Welcome to – Trying to be easy – Article 1.
I have been through many articles dump. Some of them are easy to go through, and some of them went over my head. So, I have decided to try writing in the easiest way possible.
My simple understanding of these terms
- Concurrent Computing: When two or more programs/tasks can run in an overlapping time period and don’t necessarily start at the same time. Multi-tasking on a single-processing machine is an example of concurrent programming.
- Parallel Computing: In parallel processing, two or more programs literally run parallel to each other which can be seen in the case of a multiprocessor.
- Distributed Computing: In distributed computing, two or more programs run on multiple processors (same as parallel computing) but communicate through a communication network whereas parallel computing processes will have shared memory.
The current post will completely discuss concurrent programming and frameworks in python.
What options do we have for concurrency in python?
We have many options to implement concurrency in python. In this post, I will discuss mostly about asyncio lib:
Asyncio
Asyncio is a library that helps to write concurrent logic using async/await. This framework is popular in many languages (JavaScript, Python, C#..). Let’s talk about async without further await.
async is generally used before defining functions in python (like the example below).
async def main():
// asynchronous function logic
Now, why do have async in the function definition like above? – simply it changes the way the function call behaves.
How does it change? – calling a regular synchronous function will run all the logic inside it. But, calling an asynchronous function/method would return a co-routine object instead of running the inside logic.
async def main():
print("hello world!")
main()
Output:
<coroutine object main at 0x7f49f3357840>
The next obvious question is, what is this co-routine object. why does the async function call return such an object?
Subroutines (functions/methods) are entered at one point and exit at another point (synchronous methods) after the logic execution. Whereas co-routines can be entered, exited, and resumed at any point – which facilitates concurrent logic processing.
How can we resume/pause any co-routine at any point?
To understand resume and pausing, we need to know the ways to run a co-routine – by “event loop“
An event loop is a loop that deals with events. The reason for its existence is co-routines can’t pass control over to another co-routine after they decide to pause execution to wait for something. It can pass control to the caller which can call another co-routine to run (the whole point of concurrent programming). So this juggler of all co-routines is generally called an event loop. To put it in another way, pausing the execution of different co-routines and resuming them as necessary should be handled by something – that something is called an “Event loop“.
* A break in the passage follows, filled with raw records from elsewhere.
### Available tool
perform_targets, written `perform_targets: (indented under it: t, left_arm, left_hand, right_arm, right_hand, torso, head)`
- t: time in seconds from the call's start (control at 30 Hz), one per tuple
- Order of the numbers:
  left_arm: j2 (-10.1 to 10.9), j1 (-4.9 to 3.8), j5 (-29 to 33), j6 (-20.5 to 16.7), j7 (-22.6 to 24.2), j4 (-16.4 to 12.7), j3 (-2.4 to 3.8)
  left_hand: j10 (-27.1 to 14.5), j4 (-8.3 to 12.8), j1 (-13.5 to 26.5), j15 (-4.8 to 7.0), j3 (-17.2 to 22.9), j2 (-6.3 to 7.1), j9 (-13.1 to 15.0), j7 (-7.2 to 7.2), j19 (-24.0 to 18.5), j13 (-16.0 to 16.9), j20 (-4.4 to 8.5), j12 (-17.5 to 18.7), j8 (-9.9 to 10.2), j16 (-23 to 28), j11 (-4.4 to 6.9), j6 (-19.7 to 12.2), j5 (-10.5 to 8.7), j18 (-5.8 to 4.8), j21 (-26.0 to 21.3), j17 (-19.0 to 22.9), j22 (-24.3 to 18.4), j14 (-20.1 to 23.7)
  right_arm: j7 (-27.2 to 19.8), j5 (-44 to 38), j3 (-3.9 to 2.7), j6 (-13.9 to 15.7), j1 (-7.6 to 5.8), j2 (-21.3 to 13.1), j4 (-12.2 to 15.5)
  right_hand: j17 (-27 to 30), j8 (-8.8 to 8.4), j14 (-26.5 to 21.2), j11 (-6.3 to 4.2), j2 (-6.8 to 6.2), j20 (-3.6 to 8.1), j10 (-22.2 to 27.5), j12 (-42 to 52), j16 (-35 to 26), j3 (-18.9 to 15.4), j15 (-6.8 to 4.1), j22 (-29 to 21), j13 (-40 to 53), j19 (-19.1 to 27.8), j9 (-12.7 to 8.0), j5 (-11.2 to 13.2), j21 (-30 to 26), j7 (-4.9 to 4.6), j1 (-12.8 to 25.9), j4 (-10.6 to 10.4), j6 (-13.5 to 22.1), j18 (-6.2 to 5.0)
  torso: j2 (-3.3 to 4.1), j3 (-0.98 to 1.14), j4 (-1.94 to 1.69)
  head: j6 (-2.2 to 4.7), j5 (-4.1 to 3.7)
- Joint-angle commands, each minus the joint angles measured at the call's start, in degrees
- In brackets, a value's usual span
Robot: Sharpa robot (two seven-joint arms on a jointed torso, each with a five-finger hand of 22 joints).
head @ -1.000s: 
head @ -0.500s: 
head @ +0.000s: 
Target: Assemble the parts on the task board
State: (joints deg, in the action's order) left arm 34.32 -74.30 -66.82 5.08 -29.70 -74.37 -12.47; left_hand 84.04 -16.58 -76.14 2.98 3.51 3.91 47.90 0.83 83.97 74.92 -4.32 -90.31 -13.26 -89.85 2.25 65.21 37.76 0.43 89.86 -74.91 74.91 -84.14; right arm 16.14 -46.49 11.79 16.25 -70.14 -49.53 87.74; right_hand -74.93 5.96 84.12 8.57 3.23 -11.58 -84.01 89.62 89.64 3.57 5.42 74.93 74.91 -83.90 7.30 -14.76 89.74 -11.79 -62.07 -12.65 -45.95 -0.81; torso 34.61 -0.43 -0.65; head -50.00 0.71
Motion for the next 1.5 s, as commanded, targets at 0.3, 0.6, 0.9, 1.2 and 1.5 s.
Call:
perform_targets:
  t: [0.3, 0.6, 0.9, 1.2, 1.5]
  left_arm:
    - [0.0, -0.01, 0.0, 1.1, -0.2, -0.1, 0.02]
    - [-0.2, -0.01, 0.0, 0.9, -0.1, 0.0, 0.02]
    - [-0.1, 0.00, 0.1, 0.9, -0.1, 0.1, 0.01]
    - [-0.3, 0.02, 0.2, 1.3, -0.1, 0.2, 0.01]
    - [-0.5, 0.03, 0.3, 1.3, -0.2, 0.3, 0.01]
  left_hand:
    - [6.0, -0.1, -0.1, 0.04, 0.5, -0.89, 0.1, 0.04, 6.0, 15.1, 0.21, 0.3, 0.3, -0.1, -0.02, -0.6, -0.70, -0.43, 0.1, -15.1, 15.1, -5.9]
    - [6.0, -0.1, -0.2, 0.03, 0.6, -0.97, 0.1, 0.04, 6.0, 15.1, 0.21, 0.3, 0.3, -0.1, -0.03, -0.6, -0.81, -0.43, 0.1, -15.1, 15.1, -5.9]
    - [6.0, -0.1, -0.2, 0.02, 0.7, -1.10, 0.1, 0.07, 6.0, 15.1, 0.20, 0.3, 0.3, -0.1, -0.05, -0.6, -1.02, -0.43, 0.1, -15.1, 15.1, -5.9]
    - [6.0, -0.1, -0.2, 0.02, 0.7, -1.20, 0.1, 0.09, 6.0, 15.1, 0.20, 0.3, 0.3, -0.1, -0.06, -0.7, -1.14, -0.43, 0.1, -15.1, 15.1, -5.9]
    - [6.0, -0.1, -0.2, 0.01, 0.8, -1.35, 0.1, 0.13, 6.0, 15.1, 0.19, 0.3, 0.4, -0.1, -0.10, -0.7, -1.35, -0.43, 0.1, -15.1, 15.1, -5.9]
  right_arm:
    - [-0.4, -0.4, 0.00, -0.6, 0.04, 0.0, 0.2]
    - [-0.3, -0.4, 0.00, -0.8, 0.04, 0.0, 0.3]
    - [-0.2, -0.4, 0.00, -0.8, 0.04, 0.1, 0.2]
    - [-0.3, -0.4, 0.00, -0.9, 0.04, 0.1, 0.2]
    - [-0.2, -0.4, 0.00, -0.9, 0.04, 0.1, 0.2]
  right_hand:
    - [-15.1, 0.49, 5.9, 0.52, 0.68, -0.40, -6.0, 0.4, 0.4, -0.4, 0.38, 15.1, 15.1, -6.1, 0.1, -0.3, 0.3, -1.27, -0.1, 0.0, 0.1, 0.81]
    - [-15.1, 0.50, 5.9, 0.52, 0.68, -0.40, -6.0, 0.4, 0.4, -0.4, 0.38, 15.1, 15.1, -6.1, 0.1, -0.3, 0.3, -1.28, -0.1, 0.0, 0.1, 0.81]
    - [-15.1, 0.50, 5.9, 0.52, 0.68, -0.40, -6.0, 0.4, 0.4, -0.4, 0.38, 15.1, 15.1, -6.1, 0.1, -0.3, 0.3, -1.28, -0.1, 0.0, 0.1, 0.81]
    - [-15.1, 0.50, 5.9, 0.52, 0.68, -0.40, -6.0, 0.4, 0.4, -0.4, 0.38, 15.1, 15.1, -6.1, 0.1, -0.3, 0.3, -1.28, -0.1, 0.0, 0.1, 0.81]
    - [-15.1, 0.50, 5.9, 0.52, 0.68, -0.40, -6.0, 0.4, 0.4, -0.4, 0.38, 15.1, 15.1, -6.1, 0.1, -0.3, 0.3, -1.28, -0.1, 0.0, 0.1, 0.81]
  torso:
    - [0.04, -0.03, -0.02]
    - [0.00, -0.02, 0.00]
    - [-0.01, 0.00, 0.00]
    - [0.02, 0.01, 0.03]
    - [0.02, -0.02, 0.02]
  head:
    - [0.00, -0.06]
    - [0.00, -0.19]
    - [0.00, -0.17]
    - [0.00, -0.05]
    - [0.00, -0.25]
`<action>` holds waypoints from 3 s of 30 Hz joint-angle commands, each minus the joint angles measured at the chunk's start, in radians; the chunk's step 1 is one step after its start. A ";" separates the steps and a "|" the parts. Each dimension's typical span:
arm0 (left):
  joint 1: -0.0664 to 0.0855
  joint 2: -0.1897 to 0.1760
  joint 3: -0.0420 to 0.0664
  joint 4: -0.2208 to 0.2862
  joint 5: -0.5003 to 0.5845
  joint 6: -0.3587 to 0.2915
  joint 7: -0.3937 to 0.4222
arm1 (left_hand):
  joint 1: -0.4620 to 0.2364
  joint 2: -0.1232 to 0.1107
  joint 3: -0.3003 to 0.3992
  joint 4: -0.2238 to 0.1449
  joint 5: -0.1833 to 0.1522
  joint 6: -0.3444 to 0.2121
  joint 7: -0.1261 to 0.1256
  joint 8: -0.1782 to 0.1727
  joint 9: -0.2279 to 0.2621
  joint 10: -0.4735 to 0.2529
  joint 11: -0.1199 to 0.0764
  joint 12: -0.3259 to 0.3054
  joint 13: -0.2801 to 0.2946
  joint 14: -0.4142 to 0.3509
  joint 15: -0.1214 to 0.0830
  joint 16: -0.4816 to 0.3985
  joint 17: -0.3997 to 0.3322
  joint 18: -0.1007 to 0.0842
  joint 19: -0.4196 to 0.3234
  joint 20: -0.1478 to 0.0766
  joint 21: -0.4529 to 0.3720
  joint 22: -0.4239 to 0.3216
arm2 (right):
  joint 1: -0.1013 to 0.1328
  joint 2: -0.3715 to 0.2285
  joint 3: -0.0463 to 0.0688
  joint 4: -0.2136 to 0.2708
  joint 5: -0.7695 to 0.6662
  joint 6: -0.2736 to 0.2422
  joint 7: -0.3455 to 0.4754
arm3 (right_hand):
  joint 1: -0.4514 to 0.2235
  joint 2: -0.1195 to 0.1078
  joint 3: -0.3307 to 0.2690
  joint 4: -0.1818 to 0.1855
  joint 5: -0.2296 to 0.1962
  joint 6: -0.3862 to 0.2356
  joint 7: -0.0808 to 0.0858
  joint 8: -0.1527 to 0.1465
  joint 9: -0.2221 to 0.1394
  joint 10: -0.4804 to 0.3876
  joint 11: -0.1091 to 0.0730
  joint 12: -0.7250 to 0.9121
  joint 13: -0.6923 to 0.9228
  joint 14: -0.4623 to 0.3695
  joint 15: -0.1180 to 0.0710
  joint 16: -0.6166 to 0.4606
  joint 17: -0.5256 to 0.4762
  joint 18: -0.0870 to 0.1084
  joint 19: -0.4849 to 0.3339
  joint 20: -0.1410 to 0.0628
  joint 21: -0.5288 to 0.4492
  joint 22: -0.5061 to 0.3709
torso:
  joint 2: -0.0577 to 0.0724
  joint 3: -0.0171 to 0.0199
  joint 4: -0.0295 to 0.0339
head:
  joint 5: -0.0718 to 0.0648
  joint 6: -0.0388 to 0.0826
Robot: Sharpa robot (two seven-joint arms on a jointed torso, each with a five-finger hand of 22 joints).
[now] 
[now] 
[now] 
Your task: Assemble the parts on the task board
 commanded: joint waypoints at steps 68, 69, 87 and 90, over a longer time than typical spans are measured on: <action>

Continuing on pausing and resuming co-routines
let’s understand the “await“ keyword – this await can be only used inside async methods/functions or methods that can handle awaitables (we will talk about these methods in a bit). Look at the below example:
async def main():
await check_connection_async()
print("hello world!")
If you have noticed, await is used in front of an async method call (check_connection_async). But, what exactly happens here is – once you call await in the main method – the execution of the main method will be paused and the state is stored. check_connection_async will begin running. Basically, what awaits does – to run new logic it will release the current thread (main method thread) but not the whole thread pool – this way the other threads can keep on running. Once, the new logic (check_connection_async) is complete, it gonna restore the previous running thread and resume execution.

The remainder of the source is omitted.